◆ YOUR ASSIGNMENT
Only the lines from the beginning of the data below through the line that contains "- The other" should be repeated, exactly as written.

◆ Stored items from a collection
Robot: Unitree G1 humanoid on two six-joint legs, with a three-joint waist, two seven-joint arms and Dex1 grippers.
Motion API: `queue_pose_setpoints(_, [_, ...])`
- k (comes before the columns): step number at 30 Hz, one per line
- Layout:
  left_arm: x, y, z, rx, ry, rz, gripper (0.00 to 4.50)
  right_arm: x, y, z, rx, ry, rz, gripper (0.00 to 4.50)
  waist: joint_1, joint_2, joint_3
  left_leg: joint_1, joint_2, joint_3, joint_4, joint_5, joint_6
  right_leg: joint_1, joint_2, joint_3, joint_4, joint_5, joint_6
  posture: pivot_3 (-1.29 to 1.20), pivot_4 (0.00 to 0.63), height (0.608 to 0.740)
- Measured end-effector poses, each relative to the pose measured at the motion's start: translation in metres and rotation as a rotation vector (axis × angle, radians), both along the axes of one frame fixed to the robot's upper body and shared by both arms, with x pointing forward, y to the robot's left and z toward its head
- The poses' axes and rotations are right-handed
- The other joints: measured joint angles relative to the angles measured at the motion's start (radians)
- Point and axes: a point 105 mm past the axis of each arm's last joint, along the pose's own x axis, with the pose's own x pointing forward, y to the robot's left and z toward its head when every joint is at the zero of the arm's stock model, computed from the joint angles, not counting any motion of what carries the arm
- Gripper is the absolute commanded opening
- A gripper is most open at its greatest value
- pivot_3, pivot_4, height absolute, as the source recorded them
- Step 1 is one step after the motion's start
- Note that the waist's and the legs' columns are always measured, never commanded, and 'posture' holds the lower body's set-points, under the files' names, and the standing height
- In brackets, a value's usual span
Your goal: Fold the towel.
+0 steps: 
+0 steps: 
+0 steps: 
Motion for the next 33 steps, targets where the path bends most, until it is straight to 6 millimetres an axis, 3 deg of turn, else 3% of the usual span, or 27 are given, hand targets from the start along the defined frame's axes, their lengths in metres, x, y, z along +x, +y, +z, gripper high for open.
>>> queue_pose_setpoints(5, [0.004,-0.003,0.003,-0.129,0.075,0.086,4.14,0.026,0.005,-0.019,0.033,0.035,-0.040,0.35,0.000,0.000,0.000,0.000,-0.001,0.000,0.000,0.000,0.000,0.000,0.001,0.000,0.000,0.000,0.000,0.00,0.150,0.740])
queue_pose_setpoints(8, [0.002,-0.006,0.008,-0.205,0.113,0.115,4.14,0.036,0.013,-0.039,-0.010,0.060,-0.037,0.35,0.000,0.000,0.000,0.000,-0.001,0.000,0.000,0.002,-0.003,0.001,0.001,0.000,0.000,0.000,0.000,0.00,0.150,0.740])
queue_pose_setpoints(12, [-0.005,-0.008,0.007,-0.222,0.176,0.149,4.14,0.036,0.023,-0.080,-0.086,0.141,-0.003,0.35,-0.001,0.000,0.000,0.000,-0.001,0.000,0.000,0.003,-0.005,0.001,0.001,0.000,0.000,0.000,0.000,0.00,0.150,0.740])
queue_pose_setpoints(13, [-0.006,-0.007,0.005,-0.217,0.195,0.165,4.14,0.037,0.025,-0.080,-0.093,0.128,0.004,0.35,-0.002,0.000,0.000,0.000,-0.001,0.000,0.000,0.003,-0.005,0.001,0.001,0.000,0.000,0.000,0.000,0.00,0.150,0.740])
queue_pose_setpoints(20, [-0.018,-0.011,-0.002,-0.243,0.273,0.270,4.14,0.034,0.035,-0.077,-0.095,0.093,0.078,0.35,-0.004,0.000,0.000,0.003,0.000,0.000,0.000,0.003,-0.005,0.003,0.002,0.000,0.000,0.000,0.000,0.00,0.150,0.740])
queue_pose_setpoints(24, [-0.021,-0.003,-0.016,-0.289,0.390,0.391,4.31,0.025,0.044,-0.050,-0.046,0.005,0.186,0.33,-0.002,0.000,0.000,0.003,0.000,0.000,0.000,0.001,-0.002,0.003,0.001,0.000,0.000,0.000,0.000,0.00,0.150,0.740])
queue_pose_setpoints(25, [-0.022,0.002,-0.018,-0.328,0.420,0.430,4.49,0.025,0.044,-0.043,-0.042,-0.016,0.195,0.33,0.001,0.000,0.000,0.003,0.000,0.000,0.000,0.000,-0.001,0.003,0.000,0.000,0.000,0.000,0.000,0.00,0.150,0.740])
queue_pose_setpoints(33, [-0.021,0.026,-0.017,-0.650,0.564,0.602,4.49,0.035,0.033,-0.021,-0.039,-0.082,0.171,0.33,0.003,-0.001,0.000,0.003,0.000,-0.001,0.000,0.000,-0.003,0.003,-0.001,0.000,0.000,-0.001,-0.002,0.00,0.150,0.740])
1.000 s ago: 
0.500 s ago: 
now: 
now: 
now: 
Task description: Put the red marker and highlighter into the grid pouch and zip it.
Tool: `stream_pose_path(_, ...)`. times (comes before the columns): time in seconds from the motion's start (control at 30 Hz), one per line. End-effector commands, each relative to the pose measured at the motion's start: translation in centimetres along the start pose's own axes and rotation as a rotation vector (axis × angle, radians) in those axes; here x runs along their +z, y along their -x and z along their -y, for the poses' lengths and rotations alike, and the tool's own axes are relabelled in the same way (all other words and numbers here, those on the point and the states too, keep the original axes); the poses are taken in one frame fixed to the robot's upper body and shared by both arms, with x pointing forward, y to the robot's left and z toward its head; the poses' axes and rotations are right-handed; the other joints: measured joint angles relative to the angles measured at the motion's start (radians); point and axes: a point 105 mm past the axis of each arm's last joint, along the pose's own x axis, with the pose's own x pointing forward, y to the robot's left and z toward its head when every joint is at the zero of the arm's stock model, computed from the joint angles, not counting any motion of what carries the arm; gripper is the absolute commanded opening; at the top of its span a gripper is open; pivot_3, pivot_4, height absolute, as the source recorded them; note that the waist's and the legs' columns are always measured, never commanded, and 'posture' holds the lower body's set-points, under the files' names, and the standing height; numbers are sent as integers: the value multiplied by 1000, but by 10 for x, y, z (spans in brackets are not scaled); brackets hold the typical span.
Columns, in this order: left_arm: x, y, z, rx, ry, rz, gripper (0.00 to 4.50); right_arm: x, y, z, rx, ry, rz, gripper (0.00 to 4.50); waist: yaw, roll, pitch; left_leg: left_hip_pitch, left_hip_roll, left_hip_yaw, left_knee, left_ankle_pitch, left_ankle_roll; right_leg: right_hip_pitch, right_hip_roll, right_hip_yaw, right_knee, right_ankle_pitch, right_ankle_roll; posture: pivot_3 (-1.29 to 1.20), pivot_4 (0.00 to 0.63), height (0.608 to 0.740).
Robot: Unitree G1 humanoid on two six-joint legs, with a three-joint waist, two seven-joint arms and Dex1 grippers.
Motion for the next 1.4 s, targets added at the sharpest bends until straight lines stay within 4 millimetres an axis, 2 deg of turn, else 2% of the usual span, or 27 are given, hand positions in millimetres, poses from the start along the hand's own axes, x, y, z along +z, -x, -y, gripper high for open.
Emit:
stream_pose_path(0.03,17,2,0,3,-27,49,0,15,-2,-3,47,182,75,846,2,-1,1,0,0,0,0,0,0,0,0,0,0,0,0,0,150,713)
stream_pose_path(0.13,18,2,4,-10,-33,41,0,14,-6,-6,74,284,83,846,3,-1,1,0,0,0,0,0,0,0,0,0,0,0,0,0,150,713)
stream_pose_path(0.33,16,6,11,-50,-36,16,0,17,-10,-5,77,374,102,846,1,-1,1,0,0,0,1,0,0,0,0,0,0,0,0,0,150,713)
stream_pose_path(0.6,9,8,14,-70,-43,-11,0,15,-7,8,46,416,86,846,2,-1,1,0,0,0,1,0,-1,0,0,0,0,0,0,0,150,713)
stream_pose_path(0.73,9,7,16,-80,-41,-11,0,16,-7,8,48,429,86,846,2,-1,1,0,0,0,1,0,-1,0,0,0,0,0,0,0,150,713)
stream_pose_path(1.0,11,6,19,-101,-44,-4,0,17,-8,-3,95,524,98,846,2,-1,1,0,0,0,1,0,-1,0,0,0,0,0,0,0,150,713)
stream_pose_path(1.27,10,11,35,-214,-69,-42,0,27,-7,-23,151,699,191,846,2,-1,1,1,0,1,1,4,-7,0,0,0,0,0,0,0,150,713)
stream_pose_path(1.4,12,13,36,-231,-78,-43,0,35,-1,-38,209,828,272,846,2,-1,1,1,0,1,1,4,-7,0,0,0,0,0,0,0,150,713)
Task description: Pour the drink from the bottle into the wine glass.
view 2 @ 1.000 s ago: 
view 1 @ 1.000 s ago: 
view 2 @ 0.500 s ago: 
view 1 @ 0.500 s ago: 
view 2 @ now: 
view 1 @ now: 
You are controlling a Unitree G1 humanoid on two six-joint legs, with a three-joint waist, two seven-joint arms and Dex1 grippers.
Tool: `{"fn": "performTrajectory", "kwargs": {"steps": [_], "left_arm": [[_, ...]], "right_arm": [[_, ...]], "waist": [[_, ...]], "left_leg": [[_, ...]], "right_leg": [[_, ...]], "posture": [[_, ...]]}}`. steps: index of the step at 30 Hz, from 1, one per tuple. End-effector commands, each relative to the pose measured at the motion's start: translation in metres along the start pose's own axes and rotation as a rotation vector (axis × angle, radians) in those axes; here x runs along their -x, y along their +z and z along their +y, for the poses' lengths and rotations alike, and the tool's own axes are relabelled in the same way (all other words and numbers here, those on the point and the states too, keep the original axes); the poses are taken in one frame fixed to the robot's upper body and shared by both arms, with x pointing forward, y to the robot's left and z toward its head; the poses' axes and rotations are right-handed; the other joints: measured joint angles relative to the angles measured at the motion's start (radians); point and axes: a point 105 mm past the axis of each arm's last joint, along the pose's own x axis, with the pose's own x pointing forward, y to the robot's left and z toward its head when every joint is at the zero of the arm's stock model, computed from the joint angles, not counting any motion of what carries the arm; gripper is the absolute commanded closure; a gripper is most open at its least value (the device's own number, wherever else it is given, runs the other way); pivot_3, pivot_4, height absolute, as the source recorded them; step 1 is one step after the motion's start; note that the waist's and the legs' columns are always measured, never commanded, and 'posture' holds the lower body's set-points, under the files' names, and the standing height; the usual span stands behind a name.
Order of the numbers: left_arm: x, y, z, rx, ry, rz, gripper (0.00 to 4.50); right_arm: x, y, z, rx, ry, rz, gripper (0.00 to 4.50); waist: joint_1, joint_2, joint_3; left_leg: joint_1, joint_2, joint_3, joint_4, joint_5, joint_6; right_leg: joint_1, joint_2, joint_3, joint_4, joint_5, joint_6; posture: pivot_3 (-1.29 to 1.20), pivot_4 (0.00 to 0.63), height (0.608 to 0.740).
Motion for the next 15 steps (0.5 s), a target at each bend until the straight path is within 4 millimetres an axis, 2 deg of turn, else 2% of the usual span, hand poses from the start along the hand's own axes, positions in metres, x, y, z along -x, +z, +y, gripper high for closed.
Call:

◆ YOUR SOLUTION
Robot: Unitree G1 humanoid on two six-joint legs, with a three-joint waist, two seven-joint arms and Dex1 grippers.
Motion API: `queue_pose_setpoints(_, [_, ...])`
- k (comes before the columns): step number at 30 Hz, one per line
- Layout:
  left_arm: x, y, z, rx, ry, rz, gripper (0.00 to 4.50)
  right_arm: x, y, z, rx, ry, rz, gripper (0.00 to 4.50)
  waist: joint_1, joint_2, joint_3
  left_leg: joint_1, joint_2, joint_3, joint_4, joint_5, joint_6
  right_leg: joint_1, joint_2, joint_3, joint_4, joint_5, joint_6
  posture: pivot_3 (-1.29 to 1.20), pivot_4 (0.00 to 0.63), height (0.608 to 0.740)
- Measured end-effector poses, each relative to the pose measured at the motion's start: translation in metres and rotation as a rotation vector (axis × angle, radians), both along the axes of one frame fixed to the robot's upper body and shared by both arms, with x pointing forward, y to the robot's left and z toward its head
- The poses' axes and rotations are right-handed
- The other joints: measured joint angles relative to the angles measured at the motion's start (radians)

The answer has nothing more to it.